Think Bayes

Second Edition

Copyright 2020 Allen B. Downey

License: Attribution-NonCommercial-ShareAlike 4.0 International (CC BY-NC-SA 4.0)

In [1]:
# If we're running on Colab, install empiricaldist
# https://pypi.org/project/empiricaldist/

import sys
IN_COLAB = 'google.colab' in sys.modules

if IN_COLAB:
    !pip install empiricaldist
In [2]:
import numpy as np
import pandas as pd
import matplotlib.pyplot as plt

from empiricaldist import Pmf

The Decision-Making Box

One day Alice tells her friend, Bob, "I bought a random decision-making box. Every time you press this button, it says 'yes' or 'no'. I've tried it a few times, and I think it says 'yes' 90% of the time."

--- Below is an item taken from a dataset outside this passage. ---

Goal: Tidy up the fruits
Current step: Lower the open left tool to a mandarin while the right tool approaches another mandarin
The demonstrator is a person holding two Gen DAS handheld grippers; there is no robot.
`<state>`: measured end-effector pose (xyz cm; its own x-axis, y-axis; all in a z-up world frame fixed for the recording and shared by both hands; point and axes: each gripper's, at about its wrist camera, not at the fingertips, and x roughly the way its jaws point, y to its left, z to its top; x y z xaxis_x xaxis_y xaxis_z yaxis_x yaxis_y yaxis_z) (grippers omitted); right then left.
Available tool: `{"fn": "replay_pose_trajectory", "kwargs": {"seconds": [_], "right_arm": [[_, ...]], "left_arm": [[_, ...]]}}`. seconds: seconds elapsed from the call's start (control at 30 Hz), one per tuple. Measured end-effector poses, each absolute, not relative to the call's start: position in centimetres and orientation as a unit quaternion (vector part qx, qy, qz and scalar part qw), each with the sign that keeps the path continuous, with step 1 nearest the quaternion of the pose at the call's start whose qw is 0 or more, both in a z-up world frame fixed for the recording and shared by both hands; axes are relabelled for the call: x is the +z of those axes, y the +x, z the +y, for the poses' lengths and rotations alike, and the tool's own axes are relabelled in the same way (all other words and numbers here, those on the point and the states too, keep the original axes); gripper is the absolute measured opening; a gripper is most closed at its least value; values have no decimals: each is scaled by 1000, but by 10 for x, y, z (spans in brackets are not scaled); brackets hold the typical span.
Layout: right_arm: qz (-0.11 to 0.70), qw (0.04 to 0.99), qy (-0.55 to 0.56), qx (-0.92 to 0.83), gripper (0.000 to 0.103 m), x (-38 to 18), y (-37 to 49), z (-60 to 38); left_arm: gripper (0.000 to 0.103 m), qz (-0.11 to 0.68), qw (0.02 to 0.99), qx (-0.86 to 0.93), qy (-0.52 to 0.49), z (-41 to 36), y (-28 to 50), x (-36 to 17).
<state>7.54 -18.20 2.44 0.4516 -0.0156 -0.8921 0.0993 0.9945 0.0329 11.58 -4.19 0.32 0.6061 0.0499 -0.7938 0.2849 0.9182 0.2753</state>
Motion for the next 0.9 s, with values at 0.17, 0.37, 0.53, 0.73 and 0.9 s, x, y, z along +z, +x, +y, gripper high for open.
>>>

Bob says he has some important decisions to make and asks if he can borrow the box. The next day, he returns the box to Alice and says, "I used the box several times, and I also think it says 'yes' 90% of the time."

Alice says, "It sounds like we agree, but just to make sure, we should compare our predictions. Suppose I press the button twice; what do you think is the probability it says 'yes' both times?"

Bob does some calculations and reports the predictive probability 81.56%.

Alice says, "That's interesting. I got a slightly different result, 81.79%. So maybe we don't agree after all."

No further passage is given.